What to work on -
Retype each line below without a single alteration.

The records -

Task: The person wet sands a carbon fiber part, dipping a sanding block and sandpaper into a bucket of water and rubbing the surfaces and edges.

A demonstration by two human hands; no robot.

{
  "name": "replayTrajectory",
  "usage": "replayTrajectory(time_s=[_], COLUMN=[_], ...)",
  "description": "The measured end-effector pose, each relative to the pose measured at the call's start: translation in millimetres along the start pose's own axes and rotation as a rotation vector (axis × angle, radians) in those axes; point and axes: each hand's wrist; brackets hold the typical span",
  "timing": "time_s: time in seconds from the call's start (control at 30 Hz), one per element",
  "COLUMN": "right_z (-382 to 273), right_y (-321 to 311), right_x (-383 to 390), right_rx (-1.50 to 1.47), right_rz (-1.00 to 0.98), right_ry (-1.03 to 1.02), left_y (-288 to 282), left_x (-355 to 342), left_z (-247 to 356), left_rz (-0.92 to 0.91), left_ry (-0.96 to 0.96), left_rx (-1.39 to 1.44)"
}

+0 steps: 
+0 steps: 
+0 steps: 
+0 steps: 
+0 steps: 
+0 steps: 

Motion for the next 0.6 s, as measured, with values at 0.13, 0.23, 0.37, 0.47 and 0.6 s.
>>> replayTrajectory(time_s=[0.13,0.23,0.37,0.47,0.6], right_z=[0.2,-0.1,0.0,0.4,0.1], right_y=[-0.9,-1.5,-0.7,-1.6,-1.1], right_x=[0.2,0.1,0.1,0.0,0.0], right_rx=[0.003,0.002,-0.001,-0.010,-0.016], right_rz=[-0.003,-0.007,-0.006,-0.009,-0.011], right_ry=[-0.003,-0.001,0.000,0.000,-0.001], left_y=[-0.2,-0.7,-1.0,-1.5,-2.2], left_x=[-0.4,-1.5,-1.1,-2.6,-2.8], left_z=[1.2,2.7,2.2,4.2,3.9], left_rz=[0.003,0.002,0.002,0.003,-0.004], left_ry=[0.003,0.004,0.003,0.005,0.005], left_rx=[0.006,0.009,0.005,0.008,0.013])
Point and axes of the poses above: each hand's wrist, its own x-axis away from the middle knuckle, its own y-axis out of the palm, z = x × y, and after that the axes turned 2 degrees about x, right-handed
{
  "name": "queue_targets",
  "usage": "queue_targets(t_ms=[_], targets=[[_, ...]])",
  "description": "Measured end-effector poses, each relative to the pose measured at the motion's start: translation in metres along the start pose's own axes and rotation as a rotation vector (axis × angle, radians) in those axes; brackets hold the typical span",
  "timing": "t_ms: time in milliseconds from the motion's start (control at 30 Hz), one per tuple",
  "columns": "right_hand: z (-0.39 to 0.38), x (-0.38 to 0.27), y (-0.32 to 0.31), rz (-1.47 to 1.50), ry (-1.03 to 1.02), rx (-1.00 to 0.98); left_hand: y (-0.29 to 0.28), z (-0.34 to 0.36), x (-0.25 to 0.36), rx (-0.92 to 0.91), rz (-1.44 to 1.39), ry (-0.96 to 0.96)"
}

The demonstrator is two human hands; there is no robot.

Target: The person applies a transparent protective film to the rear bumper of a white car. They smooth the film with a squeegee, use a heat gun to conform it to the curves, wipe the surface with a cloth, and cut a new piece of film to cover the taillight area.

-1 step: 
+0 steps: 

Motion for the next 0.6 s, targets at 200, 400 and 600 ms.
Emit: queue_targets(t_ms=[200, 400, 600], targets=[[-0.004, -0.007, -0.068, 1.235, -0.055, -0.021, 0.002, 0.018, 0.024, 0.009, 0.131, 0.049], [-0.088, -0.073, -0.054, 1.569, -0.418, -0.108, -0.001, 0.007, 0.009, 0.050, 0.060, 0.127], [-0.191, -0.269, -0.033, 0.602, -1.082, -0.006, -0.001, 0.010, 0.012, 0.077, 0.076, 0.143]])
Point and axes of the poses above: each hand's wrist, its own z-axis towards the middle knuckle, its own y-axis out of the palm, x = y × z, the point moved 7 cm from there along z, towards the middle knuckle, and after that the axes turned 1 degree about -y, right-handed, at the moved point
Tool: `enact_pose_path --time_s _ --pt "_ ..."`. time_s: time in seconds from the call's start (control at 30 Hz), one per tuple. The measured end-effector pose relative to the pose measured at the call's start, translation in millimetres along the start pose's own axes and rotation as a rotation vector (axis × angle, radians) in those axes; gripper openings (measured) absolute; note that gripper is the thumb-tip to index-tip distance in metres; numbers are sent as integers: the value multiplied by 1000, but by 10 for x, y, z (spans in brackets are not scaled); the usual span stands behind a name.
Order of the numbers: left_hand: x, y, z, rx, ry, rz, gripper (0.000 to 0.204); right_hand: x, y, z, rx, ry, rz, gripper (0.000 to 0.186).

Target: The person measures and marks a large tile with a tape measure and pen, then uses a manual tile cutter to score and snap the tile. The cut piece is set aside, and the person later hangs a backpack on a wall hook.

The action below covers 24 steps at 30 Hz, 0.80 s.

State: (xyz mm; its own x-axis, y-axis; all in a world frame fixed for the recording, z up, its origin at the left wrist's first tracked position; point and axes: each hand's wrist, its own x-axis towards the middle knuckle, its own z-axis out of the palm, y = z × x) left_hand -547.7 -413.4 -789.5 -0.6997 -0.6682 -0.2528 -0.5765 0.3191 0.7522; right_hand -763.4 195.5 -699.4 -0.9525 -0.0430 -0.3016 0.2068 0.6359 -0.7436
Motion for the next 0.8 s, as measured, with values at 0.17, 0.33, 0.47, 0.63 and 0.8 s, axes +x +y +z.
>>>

Your response -
Task: The person wet sands a carbon fiber part, dipping a sanding block and sandpaper into a bucket of water and rubbing the surfaces and edges.

A demonstration by two human hands; no robot.

{
  "name": "replayTrajectory",
  "usage": "replayTrajectory(time_s=[_], COLUMN=[_], ...)",
  "description": "The measured end-effector pose, each relative to the pose measured at the call's start: translation in millimetres along the start pose's own axes and rotation as a rotation vector (axis × angle, radians) in those axes; point and axes: each hand's wrist; brackets hold the typical span",
  "timing": "time_s: time in seconds from the call's start (control at 30 Hz), one per element",
  "COLUMN": "right_z (-382 to 273), right_y (-321 to 311), right_x (-383 to 390), right_rx (-1.50 to 1.47), right_rz (-1.00 to 0.98), right_ry (-1.03 to 1.02), left_y (-288 to 282), left_x (-355 to 342), left_z (-247 to 356), left_rz (-0.92 to 0.91), left_ry (-0.96 to 0.96), left_rx (-1.39 to 1.44)"
}

+0 steps: 
+0 steps: 
+0 steps: 
+0 steps: 
+0 steps: 
+0 steps: 

Motion for the next 0.6 s, as measured, with values at 0.13, 0.23, 0.37, 0.47 and 0.6 s.
>>> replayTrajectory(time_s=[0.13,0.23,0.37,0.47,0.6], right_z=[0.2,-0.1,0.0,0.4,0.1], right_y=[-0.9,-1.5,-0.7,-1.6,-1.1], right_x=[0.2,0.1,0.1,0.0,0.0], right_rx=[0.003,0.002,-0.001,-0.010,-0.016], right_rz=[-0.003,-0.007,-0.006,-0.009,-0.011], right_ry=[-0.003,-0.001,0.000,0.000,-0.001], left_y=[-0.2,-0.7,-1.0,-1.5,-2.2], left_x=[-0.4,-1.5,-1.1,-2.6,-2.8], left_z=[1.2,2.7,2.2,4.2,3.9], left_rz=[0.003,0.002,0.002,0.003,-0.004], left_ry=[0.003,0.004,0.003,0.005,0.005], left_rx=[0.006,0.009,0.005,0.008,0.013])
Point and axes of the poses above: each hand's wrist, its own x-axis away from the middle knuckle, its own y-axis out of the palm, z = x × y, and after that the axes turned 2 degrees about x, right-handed
{
  "name": "queue_targets",
  "usage": "queue_targets(t_ms=[_], targets=[[_, ...]])",
  "description": "Measured end-effector poses, each relative to the pose measured at the motion's start: translation in metres along the start pose's own axes and rotation as a rotation vector (axis × angle, radians) in those axes; brackets hold the typical span",
  "timing": "t_ms: time in milliseconds from the motion's start (control at 30 Hz), one per tuple",
  "columns": "right_hand: z (-0.39 to 0.38), x (-0.38 to 0.27), y (-0.32 to 0.31), rz (-1.47 to 1.50), ry (-1.03 to 1.02), rx (-1.00 to 0.98); left_hand: y (-0.29 to 0.28), z (-0.34 to 0.36), x (-0.25 to 0.36), rx (-0.92 to 0.91), rz (-1.44 to 1.39), ry (-0.96 to 0.96)"
}

The demonstrator is two human hands; there is no robot.

Target: The person applies a transparent protective film to the rear bumper of a white car. They smooth the film with a squeegee, use a heat gun to conform it to the curves, wipe the surface with a cloth, and cut a new piece of film to cover the taillight area.

-1 step: 
+0 steps: 

Motion for the next 0.6 s, targets at 200, 400 and 600 ms.
Emit: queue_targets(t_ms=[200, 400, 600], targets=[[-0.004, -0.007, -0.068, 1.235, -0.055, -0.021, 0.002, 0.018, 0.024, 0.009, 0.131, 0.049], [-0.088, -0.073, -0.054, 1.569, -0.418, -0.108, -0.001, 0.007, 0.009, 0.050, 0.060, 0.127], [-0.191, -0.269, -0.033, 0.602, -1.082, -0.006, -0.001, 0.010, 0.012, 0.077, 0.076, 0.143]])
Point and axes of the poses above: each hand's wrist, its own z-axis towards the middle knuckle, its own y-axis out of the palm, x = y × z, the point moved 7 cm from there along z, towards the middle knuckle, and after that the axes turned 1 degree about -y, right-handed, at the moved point
Tool: `enact_pose_path --time_s _ --pt "_ ..."`. time_s: time in seconds from the call's start (control at 30 Hz), one per tuple. The measured end-effector pose relative to the pose measured at the call's start, translation in millimetres along the start pose's own axes and rotation as a rotation vector (axis × angle, radians) in those axes; gripper openings (measured) absolute; note that gripper is the thumb-tip to index-tip distance in metres; numbers are sent as integers: the value multiplied by 1000, but by 10 for x, y, z (spans in brackets are not scaled); the usual span stands behind a name.
Order of the numbers: left_hand: x, y, z, rx, ry, rz, gripper (0.000 to 0.204); right_hand: x, y, z, rx, ry, rz, gripper (0.000 to 0.186).

Target: The person measures and marks a large tile with a tape measure and pen, then uses a manual tile cutter to score and snap the tile. The cut piece is set aside, and the person later hangs a backpack on a wall hook.

The action below covers 24 steps at 30 Hz, 0.80 s.

State: (xyz mm; its own x-axis, y-axis; all in a world frame fixed for the recording, z up, its origin at the left wrist's first tracked position; point and axes: each hand's wrist, its own x-axis towards the middle knuckle, its own z-axis out of the palm, y = z × x) left_hand -547.7 -413.4 -789.5 -0.6997 -0.6682 -0.2528 -0.5765 0.3191 0.7522; right_hand -763.4 195.5 -699.4 -0.9525 -0.0430 -0.3016 0.2068 0.6359 -0.7436
Motion for the next 0.8 s, as measured, with values at 0.17, 0.33, 0.47, 0.63 and 0.8 s, axes +x +y +z.
>>>

Nothing more belongs to the answer.